--- Activity ---
Copy out word for word the line with "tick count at" and the lines that follow it in the listing below, up to the final one.

--- Supplied material ---
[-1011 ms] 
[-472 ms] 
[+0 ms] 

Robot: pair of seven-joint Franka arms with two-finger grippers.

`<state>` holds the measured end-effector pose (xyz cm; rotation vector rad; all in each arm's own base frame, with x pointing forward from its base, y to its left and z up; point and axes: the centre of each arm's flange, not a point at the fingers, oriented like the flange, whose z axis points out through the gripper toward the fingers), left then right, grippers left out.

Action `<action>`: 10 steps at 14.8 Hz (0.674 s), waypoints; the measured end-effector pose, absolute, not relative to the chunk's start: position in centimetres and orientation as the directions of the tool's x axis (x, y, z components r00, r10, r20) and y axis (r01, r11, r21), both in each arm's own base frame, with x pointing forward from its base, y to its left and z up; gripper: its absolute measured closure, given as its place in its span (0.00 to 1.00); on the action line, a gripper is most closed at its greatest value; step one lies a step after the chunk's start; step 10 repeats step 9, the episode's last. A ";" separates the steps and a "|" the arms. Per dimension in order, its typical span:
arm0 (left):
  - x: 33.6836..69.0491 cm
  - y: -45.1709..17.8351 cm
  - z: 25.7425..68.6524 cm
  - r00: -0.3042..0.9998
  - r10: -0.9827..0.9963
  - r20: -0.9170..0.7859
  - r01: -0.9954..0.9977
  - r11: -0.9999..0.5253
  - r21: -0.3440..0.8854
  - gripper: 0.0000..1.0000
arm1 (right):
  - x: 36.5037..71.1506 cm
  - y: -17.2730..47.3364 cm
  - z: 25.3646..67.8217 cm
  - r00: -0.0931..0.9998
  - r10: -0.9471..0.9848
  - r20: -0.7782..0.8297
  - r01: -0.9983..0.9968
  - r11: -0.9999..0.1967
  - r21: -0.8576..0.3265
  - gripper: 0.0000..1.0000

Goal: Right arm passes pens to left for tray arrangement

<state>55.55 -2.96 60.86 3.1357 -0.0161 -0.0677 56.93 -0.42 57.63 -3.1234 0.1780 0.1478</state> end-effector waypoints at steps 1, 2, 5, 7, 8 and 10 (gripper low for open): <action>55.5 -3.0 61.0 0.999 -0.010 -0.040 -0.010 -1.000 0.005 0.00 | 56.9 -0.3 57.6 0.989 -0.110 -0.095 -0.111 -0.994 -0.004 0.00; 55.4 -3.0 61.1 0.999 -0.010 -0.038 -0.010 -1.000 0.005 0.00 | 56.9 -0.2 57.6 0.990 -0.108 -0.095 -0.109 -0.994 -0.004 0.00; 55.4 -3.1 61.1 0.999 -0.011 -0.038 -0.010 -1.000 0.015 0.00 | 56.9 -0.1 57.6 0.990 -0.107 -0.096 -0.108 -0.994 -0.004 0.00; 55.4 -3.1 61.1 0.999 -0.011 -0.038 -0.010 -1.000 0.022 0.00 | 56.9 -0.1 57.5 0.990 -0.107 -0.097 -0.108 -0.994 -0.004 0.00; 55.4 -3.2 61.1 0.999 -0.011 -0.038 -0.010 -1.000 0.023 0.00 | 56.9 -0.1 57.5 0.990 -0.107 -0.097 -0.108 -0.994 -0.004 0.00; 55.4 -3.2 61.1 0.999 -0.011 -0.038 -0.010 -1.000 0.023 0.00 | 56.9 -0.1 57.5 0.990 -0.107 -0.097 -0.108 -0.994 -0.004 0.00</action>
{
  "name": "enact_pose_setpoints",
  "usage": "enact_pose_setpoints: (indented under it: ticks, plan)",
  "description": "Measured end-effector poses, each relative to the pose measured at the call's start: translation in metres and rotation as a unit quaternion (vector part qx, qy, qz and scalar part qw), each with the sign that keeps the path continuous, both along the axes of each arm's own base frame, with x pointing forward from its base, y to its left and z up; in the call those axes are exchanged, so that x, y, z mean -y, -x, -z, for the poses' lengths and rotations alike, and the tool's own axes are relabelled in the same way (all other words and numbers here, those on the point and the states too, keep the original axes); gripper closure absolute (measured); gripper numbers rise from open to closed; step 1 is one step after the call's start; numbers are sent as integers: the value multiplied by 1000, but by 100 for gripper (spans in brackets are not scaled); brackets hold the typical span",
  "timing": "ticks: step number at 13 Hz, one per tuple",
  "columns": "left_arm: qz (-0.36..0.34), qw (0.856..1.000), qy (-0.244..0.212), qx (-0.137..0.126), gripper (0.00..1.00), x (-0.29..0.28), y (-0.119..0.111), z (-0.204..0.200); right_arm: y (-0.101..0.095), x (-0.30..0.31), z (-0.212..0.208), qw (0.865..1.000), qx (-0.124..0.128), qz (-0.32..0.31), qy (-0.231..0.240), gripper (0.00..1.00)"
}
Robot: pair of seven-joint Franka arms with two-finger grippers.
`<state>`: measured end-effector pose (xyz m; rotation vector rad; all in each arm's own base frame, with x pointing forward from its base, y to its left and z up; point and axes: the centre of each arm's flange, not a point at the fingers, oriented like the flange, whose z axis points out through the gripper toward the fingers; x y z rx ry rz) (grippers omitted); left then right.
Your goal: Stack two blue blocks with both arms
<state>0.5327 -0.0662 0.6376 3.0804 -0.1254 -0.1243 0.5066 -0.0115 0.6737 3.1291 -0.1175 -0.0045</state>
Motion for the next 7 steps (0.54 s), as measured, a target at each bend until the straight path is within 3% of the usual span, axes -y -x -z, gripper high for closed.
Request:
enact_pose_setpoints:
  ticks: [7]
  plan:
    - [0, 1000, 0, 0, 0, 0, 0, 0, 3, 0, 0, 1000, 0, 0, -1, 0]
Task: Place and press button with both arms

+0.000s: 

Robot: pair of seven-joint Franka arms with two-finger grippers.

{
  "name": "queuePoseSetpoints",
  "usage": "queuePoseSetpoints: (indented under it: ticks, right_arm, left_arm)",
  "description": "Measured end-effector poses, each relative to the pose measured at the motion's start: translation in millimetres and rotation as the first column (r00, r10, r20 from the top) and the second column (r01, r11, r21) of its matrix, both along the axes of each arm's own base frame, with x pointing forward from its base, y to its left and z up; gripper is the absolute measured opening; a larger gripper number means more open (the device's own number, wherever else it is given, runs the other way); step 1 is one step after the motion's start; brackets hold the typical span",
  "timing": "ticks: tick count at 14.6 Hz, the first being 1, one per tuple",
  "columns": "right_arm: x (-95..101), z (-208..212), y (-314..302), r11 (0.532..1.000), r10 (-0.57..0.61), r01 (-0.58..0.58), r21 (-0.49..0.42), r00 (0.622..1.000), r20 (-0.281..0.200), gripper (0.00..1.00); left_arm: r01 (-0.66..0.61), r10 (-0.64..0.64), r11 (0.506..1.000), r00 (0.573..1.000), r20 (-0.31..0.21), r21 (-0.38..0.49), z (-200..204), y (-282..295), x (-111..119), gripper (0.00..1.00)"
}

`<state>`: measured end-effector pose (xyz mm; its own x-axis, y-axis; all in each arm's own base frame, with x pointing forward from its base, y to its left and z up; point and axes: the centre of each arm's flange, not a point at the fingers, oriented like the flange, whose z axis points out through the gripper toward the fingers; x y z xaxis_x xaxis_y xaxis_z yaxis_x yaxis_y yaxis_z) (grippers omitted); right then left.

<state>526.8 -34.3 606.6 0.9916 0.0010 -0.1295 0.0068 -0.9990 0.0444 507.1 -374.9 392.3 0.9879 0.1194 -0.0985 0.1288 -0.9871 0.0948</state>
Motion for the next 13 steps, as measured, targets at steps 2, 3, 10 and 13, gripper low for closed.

--- Solution to this exercise ---
  "timing": "ticks: tick count at 14.6 Hz, the first being 1, one per tuple",
  "columns": "right_arm: x (-95..101), z (-208..212), y (-314..302), r11 (0.532..1.000), r10 (-0.57..0.61), r01 (-0.58..0.58), r21 (-0.49..0.42), r00 (0.622..1.000), r20 (-0.281..0.200), gripper (0.00..1.00); left_arm: r01 (-0.66..0.61), r10 (-0.64..0.64), r11 (0.506..1.000), r00 (0.573..1.000), r20 (-0.31..0.21), r21 (-0.38..0.49), z (-200..204), y (-282..295), x (-111..119), gripper (0.00..1.00)"
}

`<state>`: measured end-effector pose (xyz mm; its own x-axis, y-axis; all in each arm's own base frame, with x pointing forward from its base, y to its left and z up; point and axes: the centre of each arm's flange, not a point at the fingers, oriented like the flange, whose z axis points out through the gripper toward the fingers; x y z xaxis_x xaxis_y xaxis_z yaxis_x yaxis_y yaxis_z) (grippers omitted); right then left.

<state>526.8 -34.3 606.6 0.9916 0.0010 -0.1295 0.0068 -0.9990 0.0444 507.1 -374.9 392.3 0.9879 0.1194 -0.0985 0.1288 -0.9871 0.0948</state>
Motion for the next 13 steps, as measured, targets at steps 2, 3, 10 and 13, gripper low for closed.

This output is now complete.